Action item
Sift the listing for lines that hold the string "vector" and pull them out.
━━ Collected data ━━
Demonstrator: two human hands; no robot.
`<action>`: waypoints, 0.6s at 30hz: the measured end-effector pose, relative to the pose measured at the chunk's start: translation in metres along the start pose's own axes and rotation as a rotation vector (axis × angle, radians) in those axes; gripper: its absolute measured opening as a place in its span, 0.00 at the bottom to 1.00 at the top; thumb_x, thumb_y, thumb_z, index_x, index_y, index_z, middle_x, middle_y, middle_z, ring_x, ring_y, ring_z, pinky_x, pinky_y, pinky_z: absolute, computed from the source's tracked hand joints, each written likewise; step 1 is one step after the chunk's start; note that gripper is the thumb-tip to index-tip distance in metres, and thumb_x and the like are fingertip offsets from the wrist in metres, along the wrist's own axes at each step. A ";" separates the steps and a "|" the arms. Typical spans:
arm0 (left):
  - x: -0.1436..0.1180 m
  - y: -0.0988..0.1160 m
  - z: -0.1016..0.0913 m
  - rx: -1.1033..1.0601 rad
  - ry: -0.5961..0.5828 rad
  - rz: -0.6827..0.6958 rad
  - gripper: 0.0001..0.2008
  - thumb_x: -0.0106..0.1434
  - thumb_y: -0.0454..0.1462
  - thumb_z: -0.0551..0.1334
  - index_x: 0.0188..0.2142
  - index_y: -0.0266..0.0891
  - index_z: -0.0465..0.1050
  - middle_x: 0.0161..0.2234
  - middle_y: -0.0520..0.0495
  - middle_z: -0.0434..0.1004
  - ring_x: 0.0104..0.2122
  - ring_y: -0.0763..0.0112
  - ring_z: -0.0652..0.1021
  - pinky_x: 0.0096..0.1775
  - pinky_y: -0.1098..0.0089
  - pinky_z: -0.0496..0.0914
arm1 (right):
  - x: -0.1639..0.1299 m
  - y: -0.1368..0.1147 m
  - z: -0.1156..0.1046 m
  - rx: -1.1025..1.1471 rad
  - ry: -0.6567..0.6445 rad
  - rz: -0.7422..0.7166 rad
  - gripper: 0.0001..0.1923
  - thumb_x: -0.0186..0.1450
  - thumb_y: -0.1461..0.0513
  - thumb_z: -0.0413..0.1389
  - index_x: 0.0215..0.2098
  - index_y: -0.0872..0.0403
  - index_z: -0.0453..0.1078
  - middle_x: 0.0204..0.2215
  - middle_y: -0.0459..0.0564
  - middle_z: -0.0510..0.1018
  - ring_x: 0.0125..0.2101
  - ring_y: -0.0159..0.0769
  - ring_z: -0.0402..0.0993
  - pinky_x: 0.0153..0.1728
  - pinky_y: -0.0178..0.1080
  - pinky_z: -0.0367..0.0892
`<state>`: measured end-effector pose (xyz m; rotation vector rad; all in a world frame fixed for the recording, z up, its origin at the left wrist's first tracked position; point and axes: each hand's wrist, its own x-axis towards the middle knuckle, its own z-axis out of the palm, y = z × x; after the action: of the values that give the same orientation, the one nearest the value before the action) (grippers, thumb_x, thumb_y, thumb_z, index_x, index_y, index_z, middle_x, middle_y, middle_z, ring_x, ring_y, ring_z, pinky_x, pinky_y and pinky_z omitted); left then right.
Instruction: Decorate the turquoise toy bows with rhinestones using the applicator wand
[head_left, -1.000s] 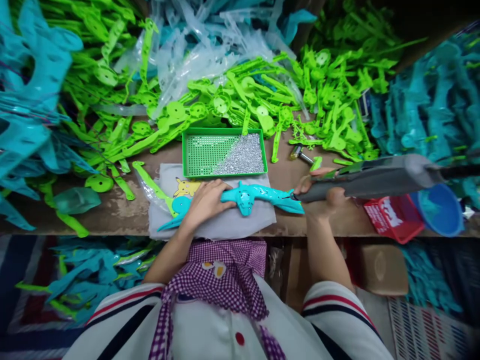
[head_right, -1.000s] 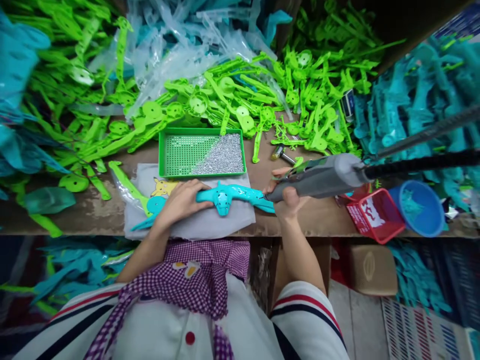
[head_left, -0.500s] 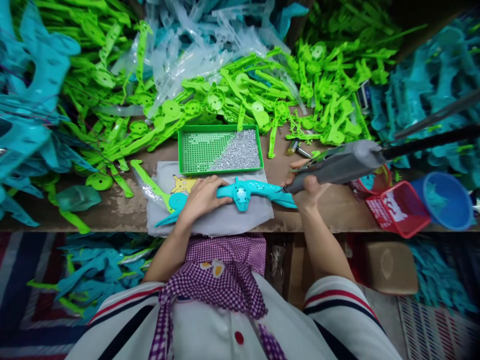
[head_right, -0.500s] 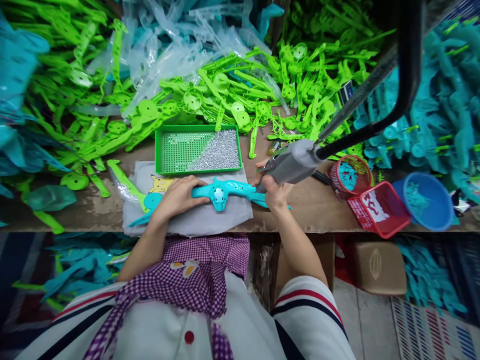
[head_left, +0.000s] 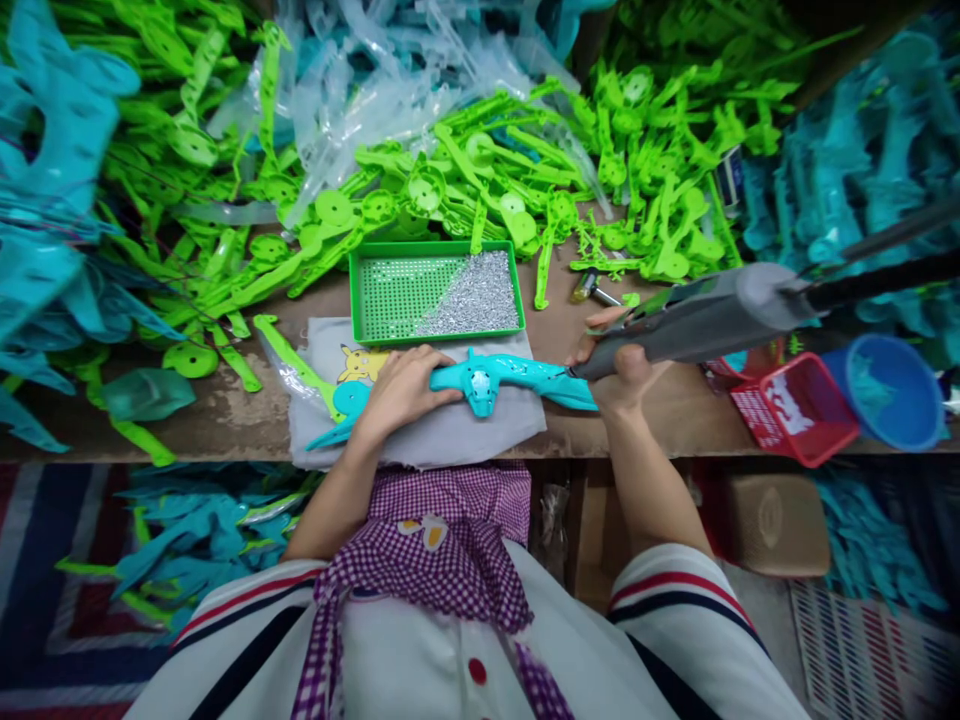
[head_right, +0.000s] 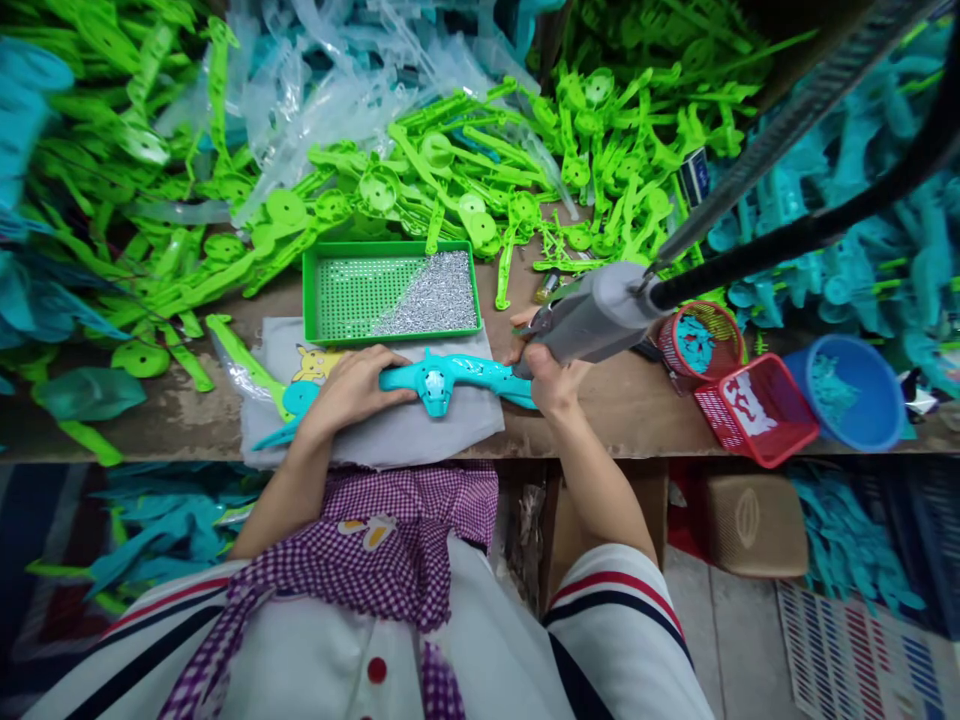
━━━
Solution for this problem
`<action>`: waypoints, 0.6s at 30hz: the measured end-effector pose, relative to the pose measured at the chunk's start: translation in metres along the start pose's own axes and rotation as a rotation vector (axis × angle, radians) in those axes; gripper: its absolute measured opening as a place in its span, 0.00 at the bottom to 1.00 at the top; thumb_x, thumb_y, thumb_z, index_x, index_y, index_z, middle_x, middle_y, middle_z, ring_x, ring_y, ring_z, pinky_x, pinky_y, pinky_z: absolute, computed from the source's tracked hand joints, each written likewise; step 1 is one step after the chunk's start; note that gripper is the thumb-tip to index-tip distance in metres, and thumb_x and the like are fingertip offsets from the wrist in metres, along the wrist's own axes at each step. A ";" separates the steps and a "|" the arms. Typical spans:
`<state>`: measured end-effector pose (xyz m; rotation vector rad; all in a world frame fixed for the recording, z up, its origin at the left wrist's first tracked position; point and axes: each hand's wrist, its own x-axis towards the middle knuckle, its own z-axis out of the palm, y = z × x; after the action: of the values that give the same orientation, the one nearest the value before the action) (grippers, thumb_x, thumb_y, thumb_z, index_x, index_y, index_z, middle_x, middle_y, middle_z, ring_x, ring_y, ring_z, pinky_x, pinky_y and pinky_z omitted); left then right.

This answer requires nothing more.